Top of Supplied material

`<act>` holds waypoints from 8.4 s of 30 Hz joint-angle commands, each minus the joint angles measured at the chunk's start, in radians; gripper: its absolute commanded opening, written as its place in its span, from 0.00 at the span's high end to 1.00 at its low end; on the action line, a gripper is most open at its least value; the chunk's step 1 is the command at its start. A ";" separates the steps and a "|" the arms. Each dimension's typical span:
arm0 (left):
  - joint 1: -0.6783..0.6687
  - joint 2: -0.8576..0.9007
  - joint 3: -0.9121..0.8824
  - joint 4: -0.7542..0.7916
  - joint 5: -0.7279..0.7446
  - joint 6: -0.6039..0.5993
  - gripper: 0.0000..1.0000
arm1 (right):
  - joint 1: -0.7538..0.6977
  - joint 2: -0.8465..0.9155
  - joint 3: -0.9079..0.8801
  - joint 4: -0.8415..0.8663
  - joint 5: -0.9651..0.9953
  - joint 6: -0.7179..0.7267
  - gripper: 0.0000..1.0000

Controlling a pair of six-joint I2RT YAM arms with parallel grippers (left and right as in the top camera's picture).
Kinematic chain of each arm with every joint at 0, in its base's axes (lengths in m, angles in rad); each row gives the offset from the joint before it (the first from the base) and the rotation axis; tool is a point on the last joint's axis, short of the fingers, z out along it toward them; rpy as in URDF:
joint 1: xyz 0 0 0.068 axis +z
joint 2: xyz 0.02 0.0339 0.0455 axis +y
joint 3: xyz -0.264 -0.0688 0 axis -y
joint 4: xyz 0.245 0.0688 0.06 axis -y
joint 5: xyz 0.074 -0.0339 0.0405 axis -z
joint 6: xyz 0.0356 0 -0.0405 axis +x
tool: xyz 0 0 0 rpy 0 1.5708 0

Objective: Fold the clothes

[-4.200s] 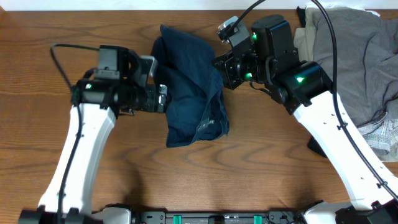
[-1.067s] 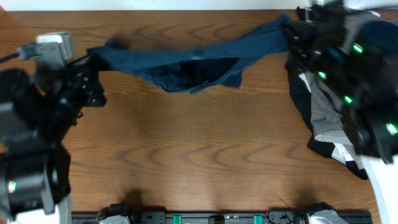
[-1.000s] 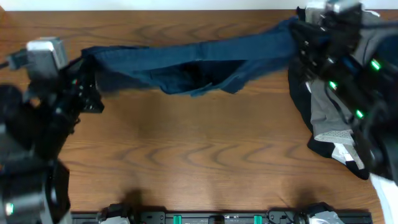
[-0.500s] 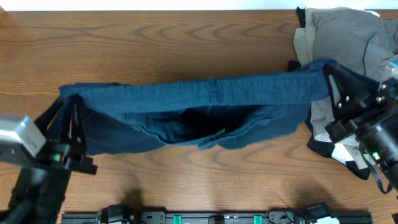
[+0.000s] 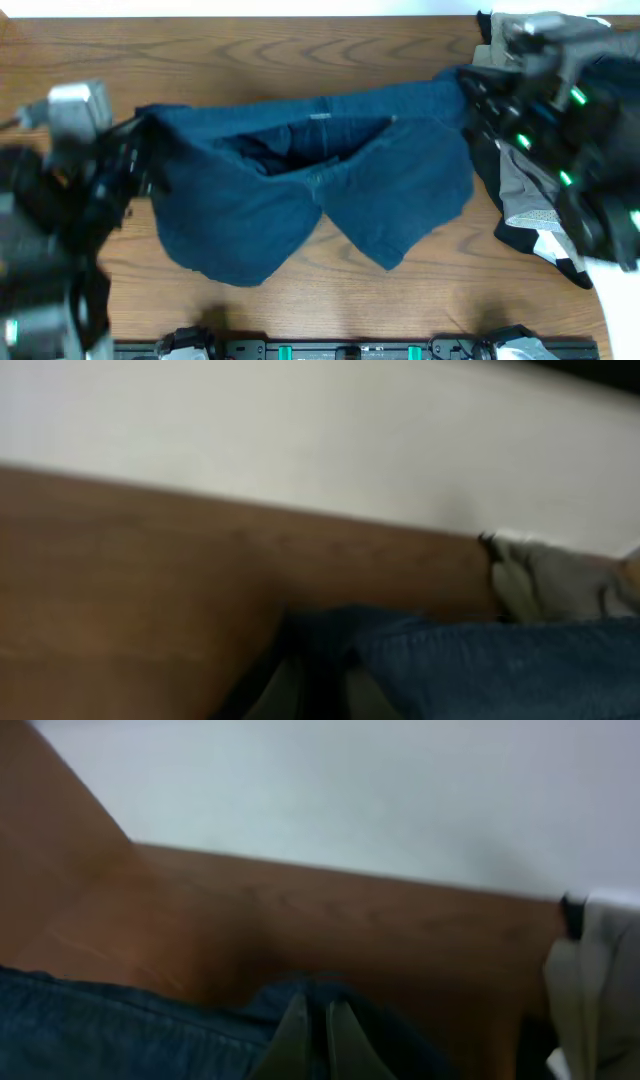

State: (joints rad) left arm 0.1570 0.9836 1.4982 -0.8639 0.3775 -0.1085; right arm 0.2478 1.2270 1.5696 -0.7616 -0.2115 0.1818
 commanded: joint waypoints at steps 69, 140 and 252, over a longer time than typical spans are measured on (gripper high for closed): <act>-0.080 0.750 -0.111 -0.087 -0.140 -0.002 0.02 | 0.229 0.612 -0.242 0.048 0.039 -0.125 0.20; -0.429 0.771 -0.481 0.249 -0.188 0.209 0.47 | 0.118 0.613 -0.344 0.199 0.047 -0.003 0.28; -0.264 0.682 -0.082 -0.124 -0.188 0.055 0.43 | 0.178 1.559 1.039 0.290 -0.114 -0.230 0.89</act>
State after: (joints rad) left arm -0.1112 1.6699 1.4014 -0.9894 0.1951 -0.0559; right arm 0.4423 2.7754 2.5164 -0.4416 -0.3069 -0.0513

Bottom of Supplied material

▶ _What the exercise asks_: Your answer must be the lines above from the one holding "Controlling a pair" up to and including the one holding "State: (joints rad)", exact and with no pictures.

▶ _Task response_:
Controlling a pair of six-joint I2RT YAM arms with parallel grippers (left and right as in the top camera's picture).
Kinematic chain of each arm with every joint at 0, in its base's axes (lengths in m, angles in rad); each row gives the offset from the joint before it (the first from the base) and the rotation axis; tool is a point on the last joint's axis, short of the fingers, z out along it toward them; rpy as in URDF:
joint 1: xyz 0 0 0.068 axis +z
joint 2: xyz 0.02 0.0339 0.0455 axis +y
joint 3: xyz -0.264 -0.0688 0 axis -y
joint 4: xyz 0.245 0.0688 0.06 axis -y
joint 5: xyz 0.074 -0.0339 0.0405 axis -z
joint 6: xyz 0.0356 0 -0.0405 axis +x
tool: xyz 0 0 0 rpy 0 1.5708 0

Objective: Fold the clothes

[-4.200s] 
[-1.067s] 
[-1.000s] 
[-0.500s] 
[+0.000s] 

State: (joints rad) left arm 0.1570 0.9836 1.4982 -0.8639 0.3775 -0.1085; right arm 0.2478 1.2270 1.5696 -0.7616 -0.2115 0.1818

This exercise has no more to it.